Hidden human experience in a Turing test: Two vets from London meet the Turing machines

Guest Post by 'hidden humans' in Session 6 Turing test experiment, at The Royal Society, London on Saturday 7 June 2014.

On a warm sunny afternoon in June, two vets from London (a husband and wife team) quizzically entered The Royal Society Building on Carlton House Terrace to take part in the Turing test.  Whilst scaling the flight of stone steps from the Mall, surmounted by the statue of Frederick Augustus, "the grand old Duke of York", we chatted about how many Fellows of The Royal Society we could identify and then concluded we didn’t really know much about the history and maybe Sir Isaac Newton was a fellow?

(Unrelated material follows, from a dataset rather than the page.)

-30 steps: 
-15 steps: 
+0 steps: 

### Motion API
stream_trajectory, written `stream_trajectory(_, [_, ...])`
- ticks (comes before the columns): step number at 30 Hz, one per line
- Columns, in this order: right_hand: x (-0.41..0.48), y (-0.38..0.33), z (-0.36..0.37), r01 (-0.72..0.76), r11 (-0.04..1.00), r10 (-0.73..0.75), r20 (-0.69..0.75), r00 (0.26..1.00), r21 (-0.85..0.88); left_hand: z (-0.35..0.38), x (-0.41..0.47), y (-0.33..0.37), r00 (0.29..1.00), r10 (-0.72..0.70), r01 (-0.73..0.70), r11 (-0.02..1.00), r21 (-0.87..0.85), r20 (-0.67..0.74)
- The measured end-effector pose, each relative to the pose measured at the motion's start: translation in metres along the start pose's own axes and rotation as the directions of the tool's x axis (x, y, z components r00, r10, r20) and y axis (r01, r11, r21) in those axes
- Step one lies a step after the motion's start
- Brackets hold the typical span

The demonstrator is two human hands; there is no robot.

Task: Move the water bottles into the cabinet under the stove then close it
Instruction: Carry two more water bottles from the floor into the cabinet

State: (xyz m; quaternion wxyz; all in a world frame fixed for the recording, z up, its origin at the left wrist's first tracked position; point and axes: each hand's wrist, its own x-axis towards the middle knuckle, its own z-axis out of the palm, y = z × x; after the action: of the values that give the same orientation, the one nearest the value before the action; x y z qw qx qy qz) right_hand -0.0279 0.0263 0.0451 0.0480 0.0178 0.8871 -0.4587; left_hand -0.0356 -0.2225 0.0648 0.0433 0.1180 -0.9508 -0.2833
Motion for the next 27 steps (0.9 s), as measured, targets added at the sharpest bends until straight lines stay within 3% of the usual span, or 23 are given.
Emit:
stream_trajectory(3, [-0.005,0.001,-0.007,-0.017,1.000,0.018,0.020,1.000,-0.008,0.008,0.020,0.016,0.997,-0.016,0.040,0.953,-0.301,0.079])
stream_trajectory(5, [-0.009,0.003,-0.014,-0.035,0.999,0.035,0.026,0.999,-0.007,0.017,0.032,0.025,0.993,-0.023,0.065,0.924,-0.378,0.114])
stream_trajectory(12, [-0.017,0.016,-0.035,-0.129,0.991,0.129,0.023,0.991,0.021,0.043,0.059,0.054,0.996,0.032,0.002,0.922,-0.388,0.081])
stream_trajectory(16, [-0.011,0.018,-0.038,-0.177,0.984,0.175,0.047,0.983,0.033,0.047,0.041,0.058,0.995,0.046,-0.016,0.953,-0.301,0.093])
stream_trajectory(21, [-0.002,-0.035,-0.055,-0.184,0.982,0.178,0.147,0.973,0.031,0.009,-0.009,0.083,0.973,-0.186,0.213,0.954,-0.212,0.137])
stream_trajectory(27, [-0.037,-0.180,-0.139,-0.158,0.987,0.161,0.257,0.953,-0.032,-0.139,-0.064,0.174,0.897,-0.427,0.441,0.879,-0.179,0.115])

Sadly we only discovered that Alan Turing was himself a Fellow after leaving the building!

We were honoured to be invited by a friend who was part of the organisational team to participate in a Turing Test on 7th June 2014, a particularly poignant date as it took place on the 60th anniversary of Turing's death, nearly six months after he was given a posthumous royal pardon. We had heard much about artificial intelligence and the work by Professor Kevin Warwick, a Visiting Professor at the University of Reading and Deputy Vice-Chancellor for Research at Coventry University, and his team and wondered whether the people involved in this field who look particularly cyber like or whether Professor Warwick would show us his implanted microchip? We had also heard that actor Robert Llewellyn, who played robot Kryten in the sci-fi comedy TV series Red Dwarf, was one of the judges so being fans, hoped to glimpse him and wanted to see him in costume. (He wasn’t).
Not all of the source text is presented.